### Task brief
The copy must hold every line from the one with "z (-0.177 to" through the end of the listing, word for word, and must hold no pictures.

Dataset content START

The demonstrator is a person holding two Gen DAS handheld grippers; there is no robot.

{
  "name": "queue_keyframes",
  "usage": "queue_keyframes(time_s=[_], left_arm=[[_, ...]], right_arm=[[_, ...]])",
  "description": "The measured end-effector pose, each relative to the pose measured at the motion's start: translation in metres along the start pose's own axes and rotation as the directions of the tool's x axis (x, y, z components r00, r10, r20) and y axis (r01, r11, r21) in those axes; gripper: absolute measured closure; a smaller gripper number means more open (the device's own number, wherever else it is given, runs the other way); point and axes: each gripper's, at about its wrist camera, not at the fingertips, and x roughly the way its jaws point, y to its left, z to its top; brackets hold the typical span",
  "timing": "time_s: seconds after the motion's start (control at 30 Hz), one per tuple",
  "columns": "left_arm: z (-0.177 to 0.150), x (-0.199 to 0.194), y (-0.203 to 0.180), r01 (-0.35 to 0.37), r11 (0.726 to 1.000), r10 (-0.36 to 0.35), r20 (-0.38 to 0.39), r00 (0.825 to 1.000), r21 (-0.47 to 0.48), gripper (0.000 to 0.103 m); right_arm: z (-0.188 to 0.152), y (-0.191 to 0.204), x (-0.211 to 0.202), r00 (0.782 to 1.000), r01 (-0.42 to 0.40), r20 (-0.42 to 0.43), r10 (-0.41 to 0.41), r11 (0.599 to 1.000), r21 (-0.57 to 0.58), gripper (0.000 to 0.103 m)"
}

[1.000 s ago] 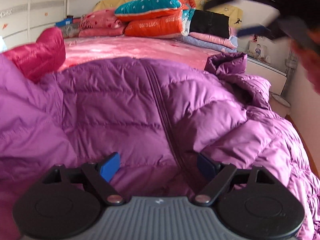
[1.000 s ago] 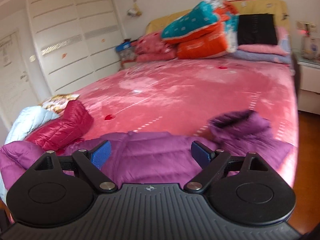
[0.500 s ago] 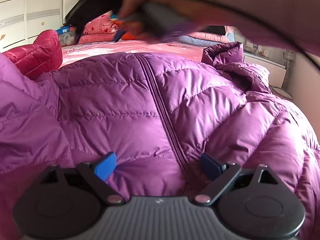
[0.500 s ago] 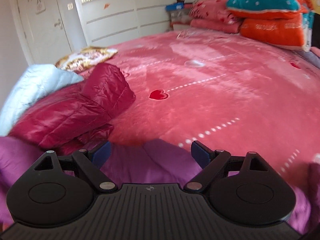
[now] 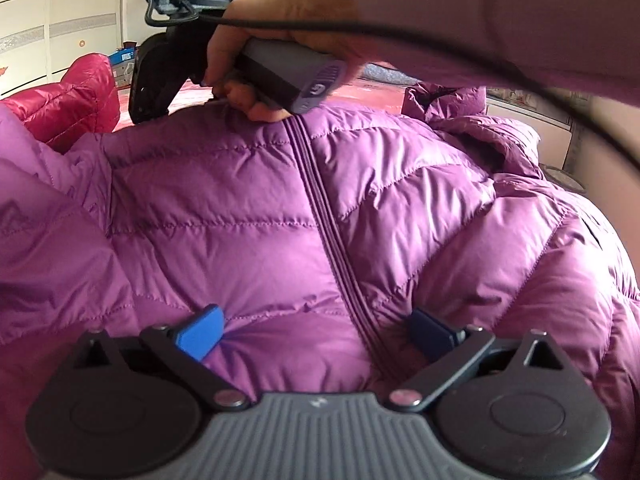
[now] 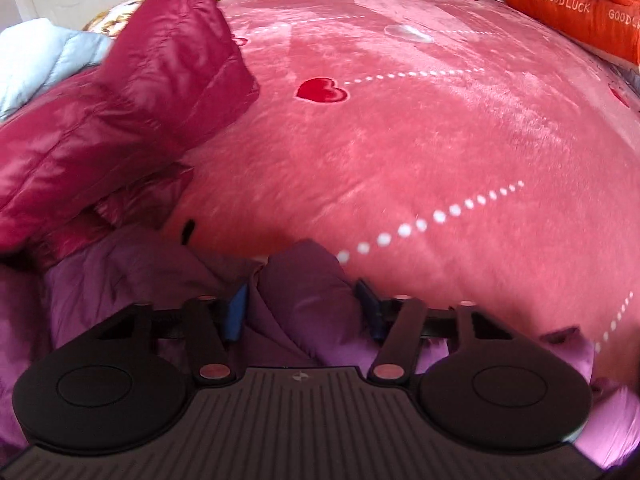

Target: Fold large clothes

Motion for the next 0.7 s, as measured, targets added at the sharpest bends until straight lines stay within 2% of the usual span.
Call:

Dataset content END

### Exercise output
  "columns": "left_arm: z (-0.177 to 0.150), x (-0.199 to 0.194), y (-0.203 to 0.180), r01 (-0.35 to 0.37), r11 (0.726 to 1.000), r10 (-0.36 to 0.35), r20 (-0.38 to 0.39), r00 (0.825 to 1.000), r21 (-0.47 to 0.48), gripper (0.000 to 0.103 m); right_arm: z (-0.188 to 0.152), y (-0.191 to 0.204), x (-0.211 to 0.202), r00 (0.782 to 1.000), r01 (-0.42 to 0.40), r20 (-0.42 to 0.43), r10 (-0.41 to 0.41), r11 (0.599 to 1.000), r21 (-0.57 to 0.58), gripper (0.000 to 0.103 m)"
}

[1.000 s ago] 
[1.000 s ago] 
[0.500 s ago] 
[0.500 s ago] 
[now] 
[now] 

Target: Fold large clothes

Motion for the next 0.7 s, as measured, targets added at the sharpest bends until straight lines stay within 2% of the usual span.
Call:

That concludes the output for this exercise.